Under this line are the records; write out word for word the part that begins at the line containing "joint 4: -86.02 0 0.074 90" and ends at the line containing "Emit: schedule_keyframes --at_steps", and no more.

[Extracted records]
# # # # # # #

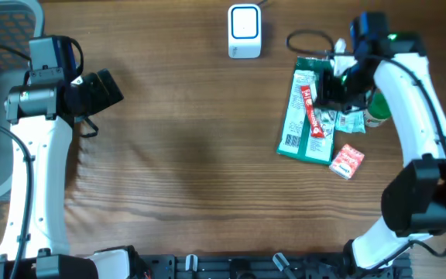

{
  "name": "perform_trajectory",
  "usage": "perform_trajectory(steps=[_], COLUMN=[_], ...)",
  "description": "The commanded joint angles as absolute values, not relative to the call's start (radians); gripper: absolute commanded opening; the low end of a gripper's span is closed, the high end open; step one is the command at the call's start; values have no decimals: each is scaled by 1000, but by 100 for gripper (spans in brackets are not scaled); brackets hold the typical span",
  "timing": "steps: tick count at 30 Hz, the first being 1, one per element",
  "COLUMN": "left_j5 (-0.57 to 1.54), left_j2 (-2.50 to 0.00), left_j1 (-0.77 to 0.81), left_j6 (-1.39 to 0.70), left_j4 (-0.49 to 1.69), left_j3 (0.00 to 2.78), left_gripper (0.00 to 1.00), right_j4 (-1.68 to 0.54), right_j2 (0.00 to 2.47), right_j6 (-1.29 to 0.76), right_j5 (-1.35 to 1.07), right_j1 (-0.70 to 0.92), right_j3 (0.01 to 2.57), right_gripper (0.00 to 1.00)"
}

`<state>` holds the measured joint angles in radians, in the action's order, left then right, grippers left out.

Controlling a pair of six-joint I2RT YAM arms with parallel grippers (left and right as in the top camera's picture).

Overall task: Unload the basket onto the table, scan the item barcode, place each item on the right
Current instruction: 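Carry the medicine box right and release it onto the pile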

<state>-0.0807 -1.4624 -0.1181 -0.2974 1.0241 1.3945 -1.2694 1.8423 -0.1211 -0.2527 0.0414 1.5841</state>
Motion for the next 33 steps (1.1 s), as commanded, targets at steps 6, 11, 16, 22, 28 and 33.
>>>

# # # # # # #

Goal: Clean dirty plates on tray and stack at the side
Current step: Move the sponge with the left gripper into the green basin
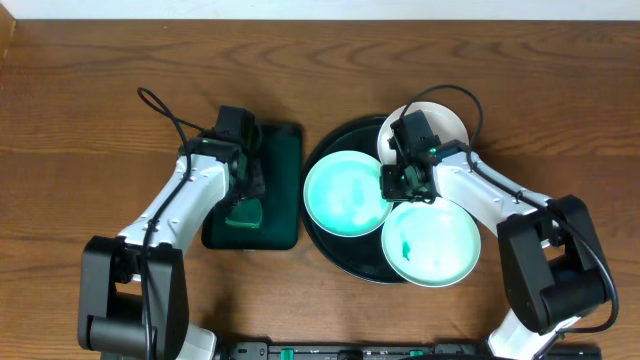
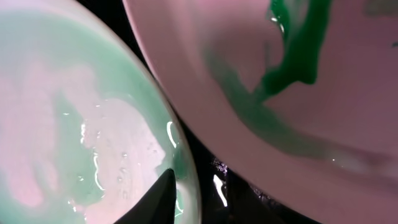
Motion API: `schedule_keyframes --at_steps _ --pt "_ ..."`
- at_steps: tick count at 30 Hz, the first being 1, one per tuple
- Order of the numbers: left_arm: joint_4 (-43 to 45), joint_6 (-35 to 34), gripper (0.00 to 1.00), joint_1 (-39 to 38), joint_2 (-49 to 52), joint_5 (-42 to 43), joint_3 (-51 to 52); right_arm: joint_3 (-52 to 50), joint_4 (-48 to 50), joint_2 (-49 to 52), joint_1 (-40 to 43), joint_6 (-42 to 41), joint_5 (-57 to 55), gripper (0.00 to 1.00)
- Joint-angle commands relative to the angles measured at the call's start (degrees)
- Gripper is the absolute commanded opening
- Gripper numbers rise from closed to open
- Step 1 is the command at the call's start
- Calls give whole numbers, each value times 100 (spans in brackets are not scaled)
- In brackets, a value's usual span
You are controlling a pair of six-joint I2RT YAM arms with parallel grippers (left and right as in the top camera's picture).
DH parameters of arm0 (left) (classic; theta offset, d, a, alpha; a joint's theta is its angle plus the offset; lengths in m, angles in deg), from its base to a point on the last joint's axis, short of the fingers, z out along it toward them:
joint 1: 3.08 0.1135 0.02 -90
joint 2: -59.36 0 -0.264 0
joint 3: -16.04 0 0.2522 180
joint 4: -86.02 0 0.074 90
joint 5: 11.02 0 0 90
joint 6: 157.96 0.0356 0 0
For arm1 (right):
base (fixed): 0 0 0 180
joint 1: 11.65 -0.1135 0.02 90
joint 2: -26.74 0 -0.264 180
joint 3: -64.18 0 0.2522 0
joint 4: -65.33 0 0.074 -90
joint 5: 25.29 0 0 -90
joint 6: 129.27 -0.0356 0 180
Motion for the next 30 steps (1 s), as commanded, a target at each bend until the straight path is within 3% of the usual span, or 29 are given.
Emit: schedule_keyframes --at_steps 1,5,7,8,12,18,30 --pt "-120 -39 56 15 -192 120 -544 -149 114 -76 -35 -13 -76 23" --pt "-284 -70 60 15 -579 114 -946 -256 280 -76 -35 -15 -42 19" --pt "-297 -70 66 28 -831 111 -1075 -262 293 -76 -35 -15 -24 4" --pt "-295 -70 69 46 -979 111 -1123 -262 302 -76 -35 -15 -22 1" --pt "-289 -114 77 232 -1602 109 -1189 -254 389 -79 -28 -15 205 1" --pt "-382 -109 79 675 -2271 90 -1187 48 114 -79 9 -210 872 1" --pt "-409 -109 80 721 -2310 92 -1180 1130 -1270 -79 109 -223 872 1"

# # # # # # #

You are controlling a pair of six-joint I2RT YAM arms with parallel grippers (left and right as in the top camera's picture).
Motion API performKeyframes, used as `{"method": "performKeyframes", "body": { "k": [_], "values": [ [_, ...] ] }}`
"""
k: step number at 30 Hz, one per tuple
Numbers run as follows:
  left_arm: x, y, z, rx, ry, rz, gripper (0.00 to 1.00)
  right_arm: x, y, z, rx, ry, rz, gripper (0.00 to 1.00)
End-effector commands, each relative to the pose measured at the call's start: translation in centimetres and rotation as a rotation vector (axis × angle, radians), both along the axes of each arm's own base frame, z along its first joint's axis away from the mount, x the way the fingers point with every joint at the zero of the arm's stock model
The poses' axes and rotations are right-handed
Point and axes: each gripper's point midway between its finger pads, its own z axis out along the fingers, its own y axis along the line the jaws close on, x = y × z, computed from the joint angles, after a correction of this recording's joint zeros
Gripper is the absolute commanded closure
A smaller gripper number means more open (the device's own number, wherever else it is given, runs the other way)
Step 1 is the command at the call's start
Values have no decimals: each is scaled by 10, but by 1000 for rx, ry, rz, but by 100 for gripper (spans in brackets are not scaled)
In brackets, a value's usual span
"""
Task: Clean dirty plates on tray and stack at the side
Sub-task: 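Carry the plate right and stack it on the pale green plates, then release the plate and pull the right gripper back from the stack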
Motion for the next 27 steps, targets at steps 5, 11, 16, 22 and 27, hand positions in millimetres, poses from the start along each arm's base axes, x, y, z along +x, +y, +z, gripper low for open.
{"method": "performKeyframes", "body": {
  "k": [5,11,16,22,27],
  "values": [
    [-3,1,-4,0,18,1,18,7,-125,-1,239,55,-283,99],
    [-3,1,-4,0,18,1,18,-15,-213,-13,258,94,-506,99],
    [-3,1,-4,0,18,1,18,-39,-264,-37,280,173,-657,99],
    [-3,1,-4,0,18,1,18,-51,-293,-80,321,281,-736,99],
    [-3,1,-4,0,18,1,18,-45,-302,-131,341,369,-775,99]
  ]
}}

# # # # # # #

◆ **YOUR RESPONSE**:
joint 4: -86.02 0 0.074 90
joint 5: 11.02 0 0 90
joint 6: 157.96 0.0356 0 0
For arm1 (right):
base (fixed): 0 0 0 180
joint 1: 11.65 -0.1135 0.02 90
joint 2: -26.74 0 -0.264 180
joint 3: -64.18 0 0.2522 0
joint 4: -65.33 0 0.074 -90
joint 5: 25.29 0 0 -90
joint 6: 129.27 -0.0356 0 180
Motion for the next 30 steps (1 s), as commanded, a target at each bend until the straight path is within 3% of the usual span, or 29 are given.
Emit: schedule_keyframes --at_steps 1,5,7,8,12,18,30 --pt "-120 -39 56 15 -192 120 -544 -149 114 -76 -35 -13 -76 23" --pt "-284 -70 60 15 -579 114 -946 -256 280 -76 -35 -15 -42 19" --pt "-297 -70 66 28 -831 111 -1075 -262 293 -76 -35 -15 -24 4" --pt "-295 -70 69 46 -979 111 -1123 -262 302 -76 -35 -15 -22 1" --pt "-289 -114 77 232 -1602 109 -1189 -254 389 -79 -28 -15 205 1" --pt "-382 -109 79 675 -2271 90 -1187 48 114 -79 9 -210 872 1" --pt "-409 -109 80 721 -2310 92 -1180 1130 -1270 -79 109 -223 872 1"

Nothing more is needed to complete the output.